__WHAT THE TASK REQUIRES__: Copy every record verbatim but exclude the pictures.

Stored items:
════════════════════

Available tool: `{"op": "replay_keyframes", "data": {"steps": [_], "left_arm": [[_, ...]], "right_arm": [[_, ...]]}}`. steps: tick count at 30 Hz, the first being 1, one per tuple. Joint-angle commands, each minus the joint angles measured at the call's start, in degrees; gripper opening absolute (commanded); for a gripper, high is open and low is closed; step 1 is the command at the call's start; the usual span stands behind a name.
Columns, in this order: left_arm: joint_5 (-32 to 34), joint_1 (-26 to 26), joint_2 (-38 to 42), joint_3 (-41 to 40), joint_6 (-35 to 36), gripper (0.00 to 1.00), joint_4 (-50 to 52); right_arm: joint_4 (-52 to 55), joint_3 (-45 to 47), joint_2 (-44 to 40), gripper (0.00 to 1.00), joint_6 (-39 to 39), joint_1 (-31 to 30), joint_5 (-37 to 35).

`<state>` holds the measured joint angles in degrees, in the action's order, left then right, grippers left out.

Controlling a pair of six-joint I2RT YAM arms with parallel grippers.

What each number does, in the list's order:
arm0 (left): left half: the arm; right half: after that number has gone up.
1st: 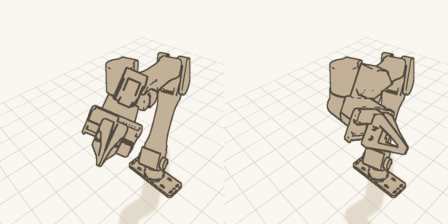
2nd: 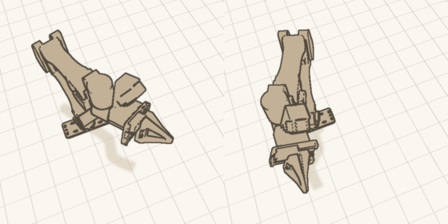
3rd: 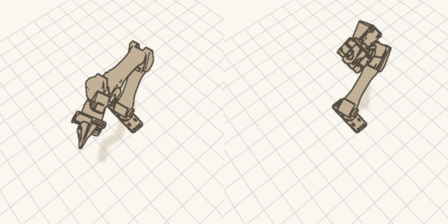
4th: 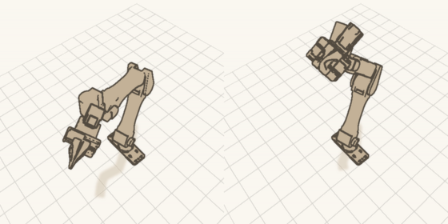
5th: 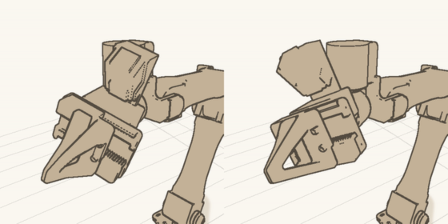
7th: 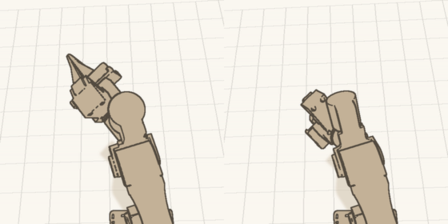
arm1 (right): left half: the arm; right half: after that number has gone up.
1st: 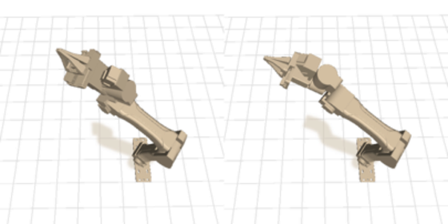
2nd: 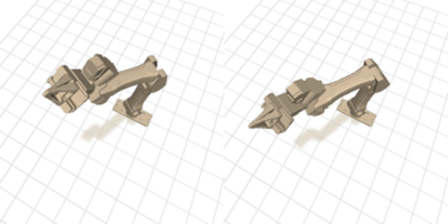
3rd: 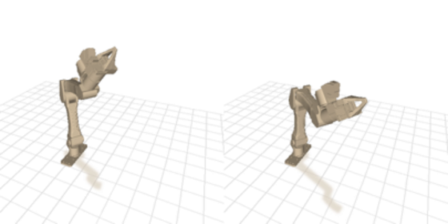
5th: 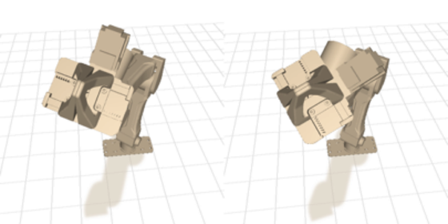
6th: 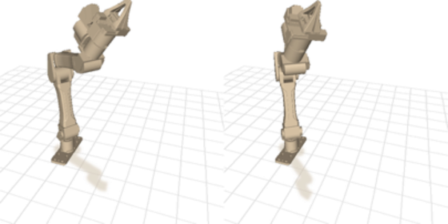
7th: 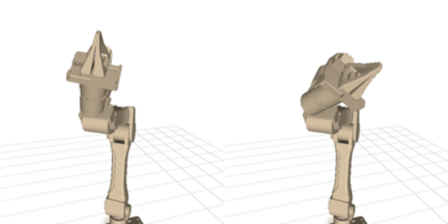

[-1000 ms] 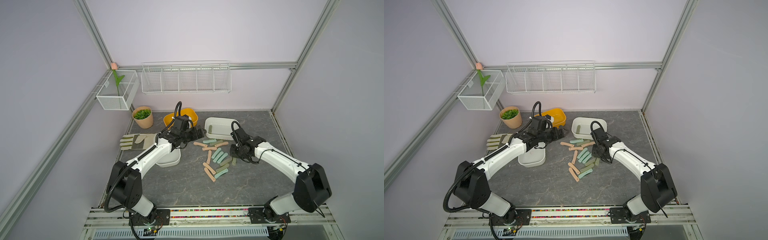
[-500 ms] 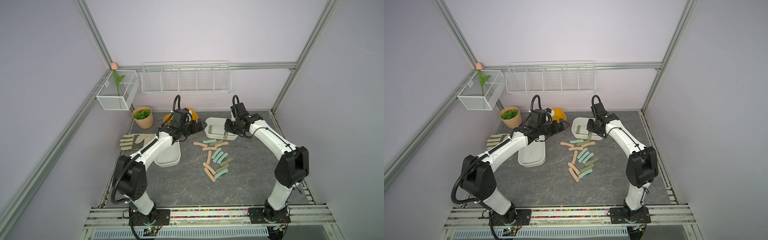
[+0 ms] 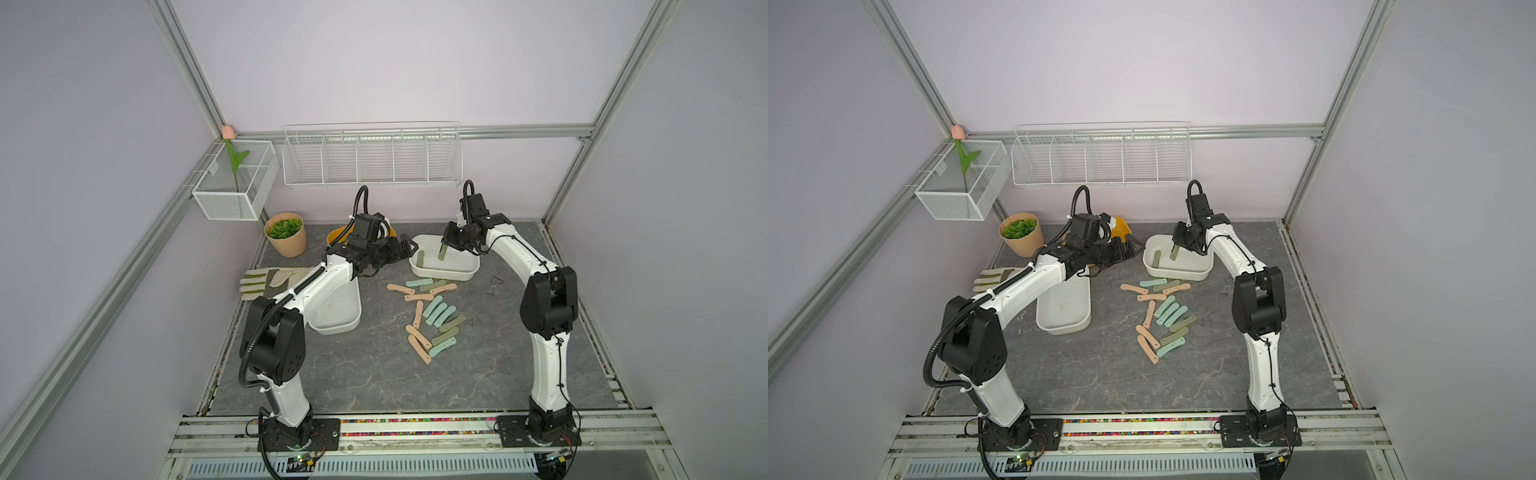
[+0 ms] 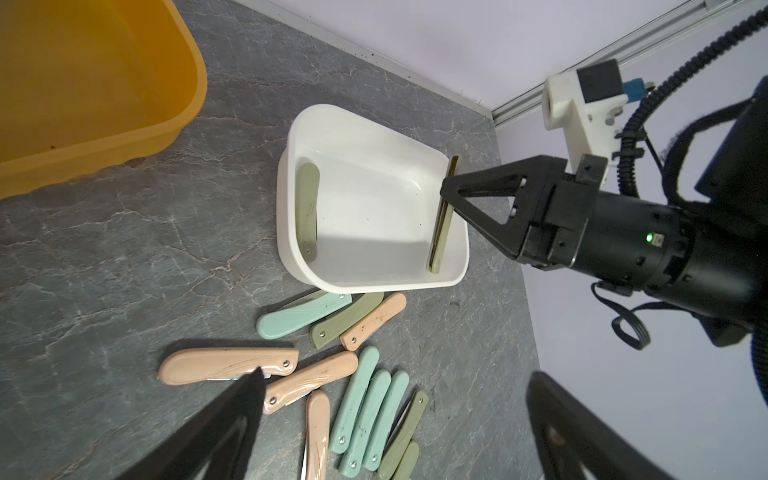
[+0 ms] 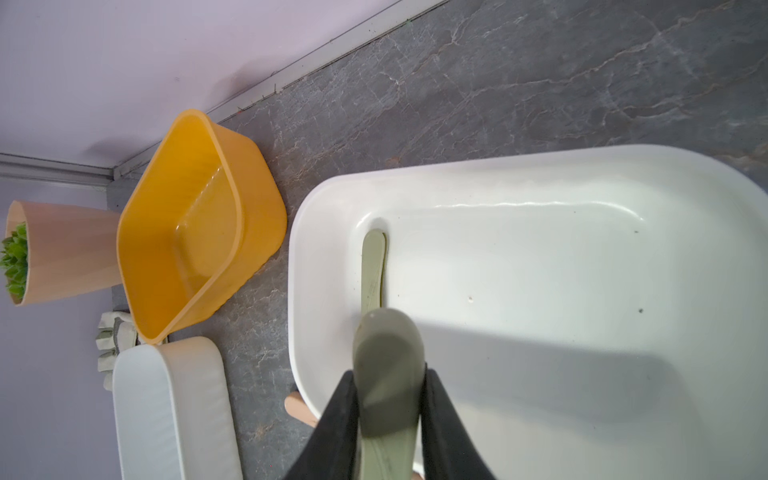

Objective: Place the fruit knives into the storage box by color
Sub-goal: Place the fruit knife in the storage box.

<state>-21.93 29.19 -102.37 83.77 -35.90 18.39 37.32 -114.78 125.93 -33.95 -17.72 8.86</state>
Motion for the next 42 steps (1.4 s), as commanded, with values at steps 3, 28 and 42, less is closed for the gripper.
{"op": "replay_keyframes", "data": {"steps": [3, 28, 42], "left_arm": [[-1.48, -0.18, -1.22, 1.96, 0.44, 0.99, 0.37], [-2.06, -0.15, -2.15, 2.31, -0.7, 0.99, -0.22], [-2.33, -0.18, -2.97, 2.74, -1.2, 0.99, -0.55]], "right_arm": [[-2.86, -5.18, 5.74, 0.28, -0.95, 0.16, 3.36], [-3.08, -14.59, 20.17, 0.28, -1.03, -0.28, 5.45], [-0.9, -15.21, 21.83, 0.29, 1.34, -0.83, 4.82]]}}
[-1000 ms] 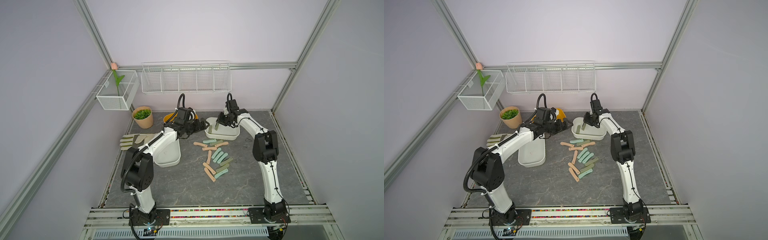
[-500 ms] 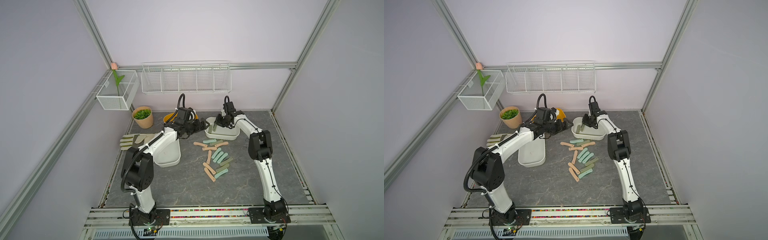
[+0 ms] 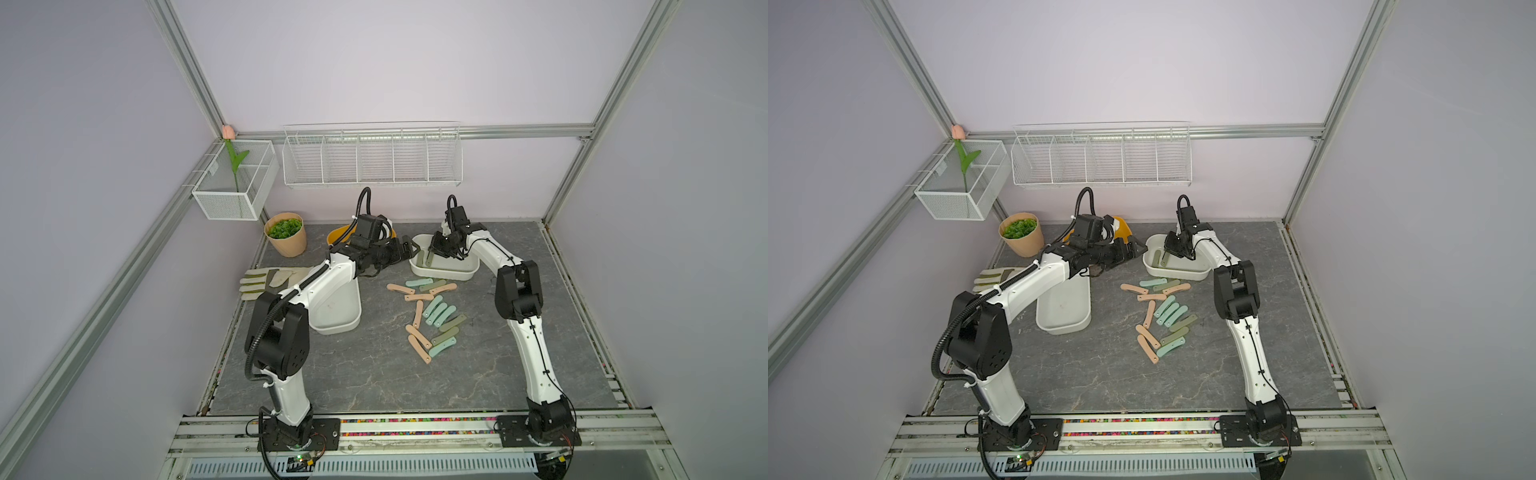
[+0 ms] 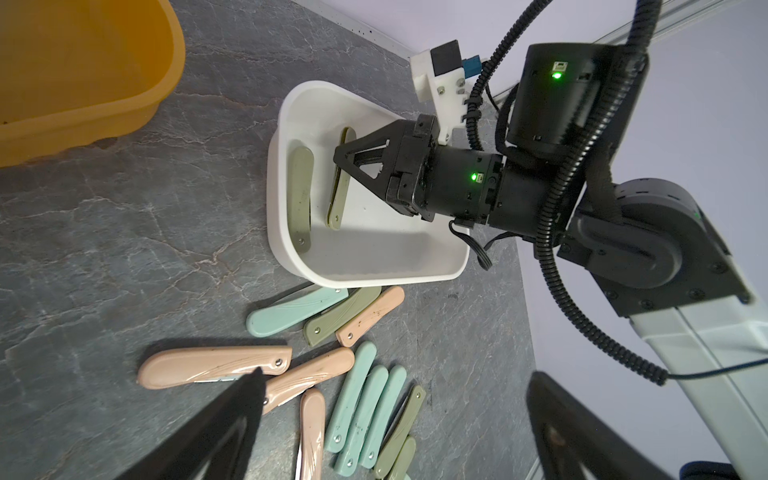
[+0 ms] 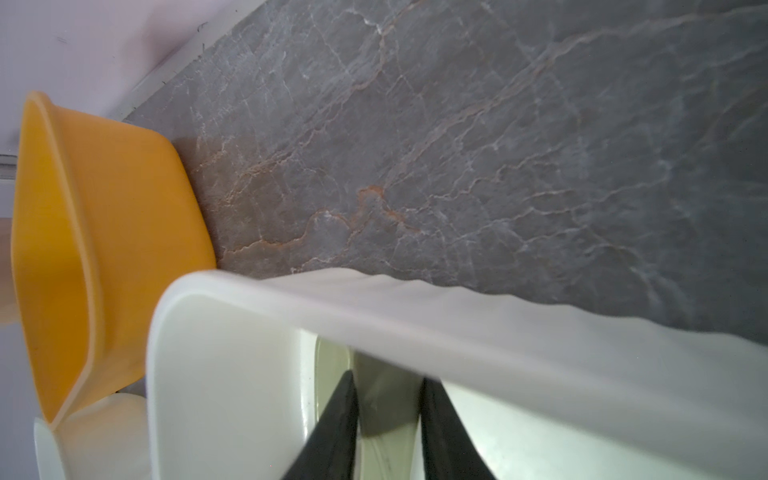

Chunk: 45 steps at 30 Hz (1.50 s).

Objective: Place the fruit knives into the storage box by color
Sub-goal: Place the fruit knife in the storage box, then move the fruit knife to the center of the board.

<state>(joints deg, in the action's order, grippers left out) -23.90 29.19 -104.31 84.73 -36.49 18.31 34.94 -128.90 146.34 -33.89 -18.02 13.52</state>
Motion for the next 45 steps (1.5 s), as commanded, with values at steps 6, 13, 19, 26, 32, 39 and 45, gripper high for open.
{"op": "replay_keyframes", "data": {"steps": [6, 13, 19, 26, 32, 39, 45], "left_arm": [[-0.36, -0.16, -1.49, 1.95, -1.09, 0.99, -0.67], [0.0, -0.14, -1.18, 1.88, -1.11, 0.99, -0.09], [0.25, -0.18, 0.03, 0.91, -0.95, 0.99, 0.18], [1.32, -0.09, 4.45, -3.27, -0.95, 0.99, -0.01], [3.56, 0.0, 10.87, -10.7, -2.13, 0.99, -1.67], [6.74, -0.01, 18.44, -20.86, -6.3, 0.99, -6.03], [7.43, 0.26, 22.08, -24.26, -6.41, 0.99, -3.94]], "right_arm": [[2.03, -2.29, 2.36, 0.34, 1.25, -0.7, 0.89], [2.6, -2.65, 0.36, 0.43, 0.8, -0.25, 1.48], [3.25, -0.55, -5.31, 0.55, 1.26, 0.11, 1.51], [1.81, 8.69, -16.2, 0.79, 1.46, -0.16, 0.52], [-0.44, 21.82, -27.5, 0.89, 1.55, -1.21, -1.55], [-1.89, 41.23, -42.88, 0.91, 1.67, -4.54, -7.8], [0.55, 55.35, -51.67, 0.93, 1.87, -11.24, -17.0]]}}
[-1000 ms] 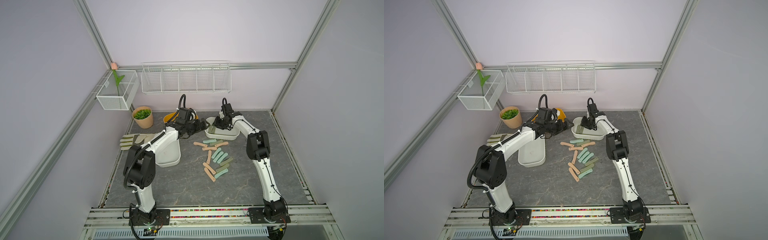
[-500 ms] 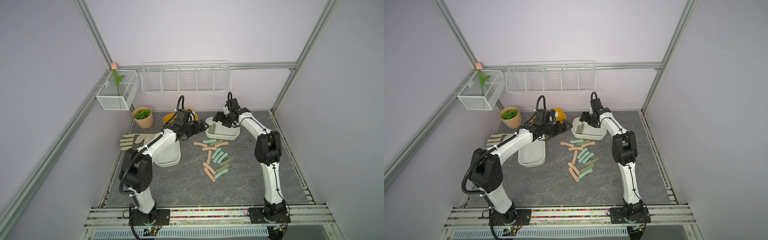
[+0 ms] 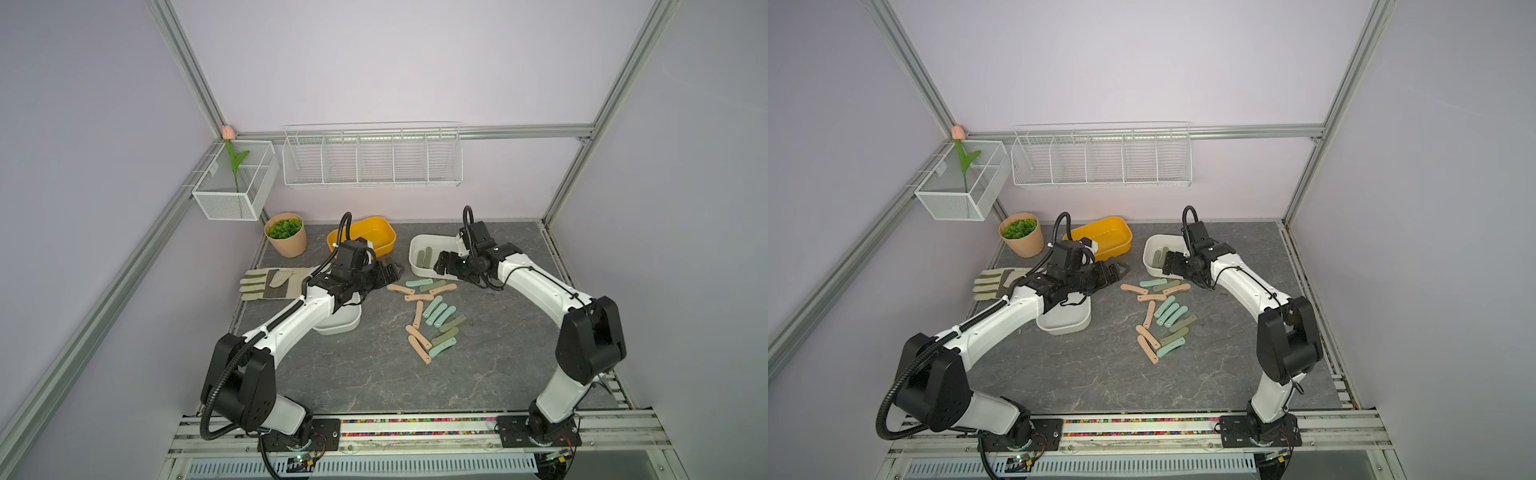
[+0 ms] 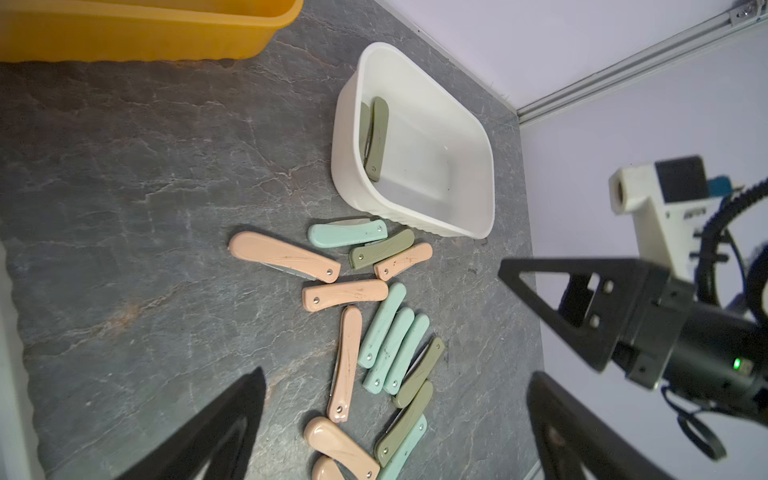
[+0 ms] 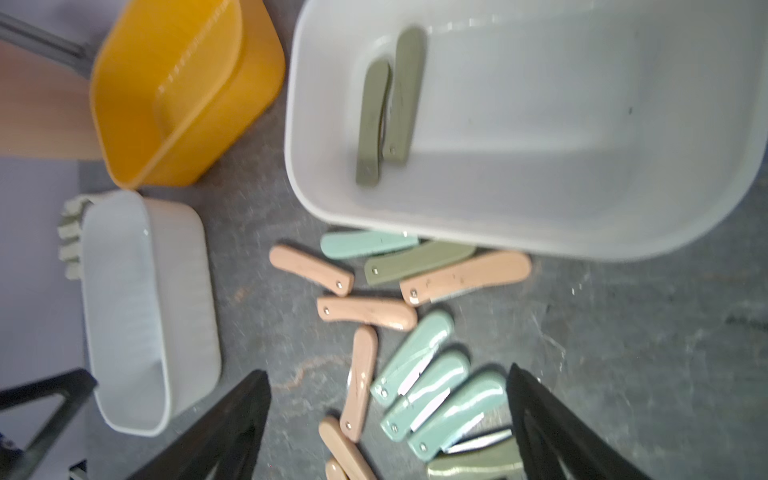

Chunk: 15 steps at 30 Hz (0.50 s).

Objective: Place the fruit knives into the storage box by color
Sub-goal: Move the fruit knife to the center of the board.

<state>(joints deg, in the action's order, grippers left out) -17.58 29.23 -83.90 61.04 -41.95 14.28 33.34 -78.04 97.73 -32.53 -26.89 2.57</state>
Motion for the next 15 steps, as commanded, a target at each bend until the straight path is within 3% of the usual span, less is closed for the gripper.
{"op": "replay_keyframes", "data": {"steps": [1, 10, 15], "left_arm": [[0.91, 0.29, 1.9, -0.44, -0.66, 0.99, 1.03], [4.06, 2.56, 5.08, -1.64, 0.12, 0.99, 1.83], [3.25, 3.79, 3.5, -0.1, 0.25, 0.99, 2.36]], "right_arm": [[2.51, 6.67, -4.29, 0.93, 0.23, -3.48, -7.31], [5.5, 17.6, -9.66, 1.0, -0.68, -8.47, -16.17], [6.5, 18.01, -8.09, 0.92, -0.6, -11.59, -18.68]]}}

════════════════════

__SOLUTION FOR THIS PROBLEM__:
Available tool: `{"op": "replay_keyframes", "data": {"steps": [_], "left_arm": [[_, ...]], "right_arm": [[_, ...]]}}`. steps: tick count at 30 Hz, the first being 1, one per tuple. Joint-angle commands, each minus the joint angles measured at the call's start, in degrees; gripper opening absolute (commanded); for a gripper, high is open and low is closed; step 1 is the command at the call's start; the usual span stands behind a name.
Columns, in this order: left_arm: joint_5 (-32 to 34), joint_1 (-26 to 26), joint_2 (-38 to 42), joint_3 (-41 to 40), joint_6 (-35 to 36), gripper (0.00 to 1.00), joint_4 (-50 to 52); right_arm: joint_4 (-52 to 55), joint_3 (-45 to 47), joint_2 (-44 to 40), gripper (0.00 to 1.00), joint_6 (-39 to 39), joint_1 (-31 to 30), joint_5 (-37 to 35).

`<state>` holds the measured joint angles in degrees, in the action's order, left then right, grippers left out.

Controlling a pair of six-joint I2RT YAM arms with parallel grippers.

What each number does, in the list's order:
arm0 (left): left half: the arm; right half: after that number has gone up.
1st: 
2nd: 
3rd: 
4th: 
5th: 
7th: 
arm1 (right): left half: the arm; right half: after that number has gone up.
1st: 
2nd: 
3rd: 
5th: 
6th: 
7th: 

[-1000 ms] 
[-500 ms] 
[+0 ms] 
[+0 ms] 
[+0 ms] 

Objective: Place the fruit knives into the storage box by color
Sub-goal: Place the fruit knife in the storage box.

<state>-21.93 29.19 -102.37 83.77 -35.90 18.39 37.32 -114.78 125.93 -33.95 -17.72 8.86</state>
Motion for the next 42 steps (1.4 s), as commanded, with values at steps 3, 28 and 42, less is closed for the gripper.
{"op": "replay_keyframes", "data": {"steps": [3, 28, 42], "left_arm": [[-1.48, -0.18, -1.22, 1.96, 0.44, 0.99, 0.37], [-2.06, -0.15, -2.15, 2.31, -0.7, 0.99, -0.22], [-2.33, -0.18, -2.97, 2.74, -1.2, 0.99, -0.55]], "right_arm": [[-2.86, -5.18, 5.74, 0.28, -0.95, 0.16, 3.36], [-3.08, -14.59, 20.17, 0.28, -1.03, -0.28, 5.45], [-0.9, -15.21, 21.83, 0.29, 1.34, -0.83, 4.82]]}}
[-1000 ms] 
[-500 ms] 
[+0 ms] 
[+0 ms] 
[+0 ms] 

Chunk: 45 steps at 30 Hz (1.50 s).

Objective: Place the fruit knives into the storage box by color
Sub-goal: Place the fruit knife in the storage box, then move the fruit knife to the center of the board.

<state>(joints deg, in the action's order, grippers left out) -23.90 29.19 -104.31 84.73 -36.49 18.31 34.94 -128.90 146.34 -33.89 -18.02 13.52</state>
Motion for the next 45 steps (1.5 s), as commanded, with values at steps 6, 13, 19, 26, 32, 39 and 45, gripper high for open.
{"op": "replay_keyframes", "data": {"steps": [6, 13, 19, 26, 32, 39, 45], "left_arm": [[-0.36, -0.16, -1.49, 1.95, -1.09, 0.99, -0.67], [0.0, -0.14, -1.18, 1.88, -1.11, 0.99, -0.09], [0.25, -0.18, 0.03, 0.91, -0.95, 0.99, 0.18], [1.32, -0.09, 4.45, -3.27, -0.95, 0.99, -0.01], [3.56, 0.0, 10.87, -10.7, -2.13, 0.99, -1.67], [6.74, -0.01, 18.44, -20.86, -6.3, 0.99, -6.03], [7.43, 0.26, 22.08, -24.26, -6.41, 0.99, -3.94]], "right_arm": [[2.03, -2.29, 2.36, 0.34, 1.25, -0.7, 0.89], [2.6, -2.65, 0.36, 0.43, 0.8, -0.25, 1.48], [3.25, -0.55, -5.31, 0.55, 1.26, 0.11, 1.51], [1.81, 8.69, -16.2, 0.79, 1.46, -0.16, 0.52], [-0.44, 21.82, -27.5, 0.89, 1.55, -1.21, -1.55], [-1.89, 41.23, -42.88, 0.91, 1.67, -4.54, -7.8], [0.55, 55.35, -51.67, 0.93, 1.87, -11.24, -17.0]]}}
[-1000 ms] 
[-500 ms] 
[+0 ms] 
[+0 ms] 
[+0 ms] 

Chunk: 15 steps at 30 Hz (0.50 s).

Objective: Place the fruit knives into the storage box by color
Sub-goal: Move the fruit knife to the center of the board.

<state>(joints deg, in the action's order, grippers left out) -17.58 29.23 -83.90 61.04 -41.95 14.28 33.34 -78.04 97.73 -32.53 -26.89 2.57</state>
Motion for the next 15 steps, as commanded, a target at each bend until the straight path is within 3% of the usual span, less is closed for the gripper.
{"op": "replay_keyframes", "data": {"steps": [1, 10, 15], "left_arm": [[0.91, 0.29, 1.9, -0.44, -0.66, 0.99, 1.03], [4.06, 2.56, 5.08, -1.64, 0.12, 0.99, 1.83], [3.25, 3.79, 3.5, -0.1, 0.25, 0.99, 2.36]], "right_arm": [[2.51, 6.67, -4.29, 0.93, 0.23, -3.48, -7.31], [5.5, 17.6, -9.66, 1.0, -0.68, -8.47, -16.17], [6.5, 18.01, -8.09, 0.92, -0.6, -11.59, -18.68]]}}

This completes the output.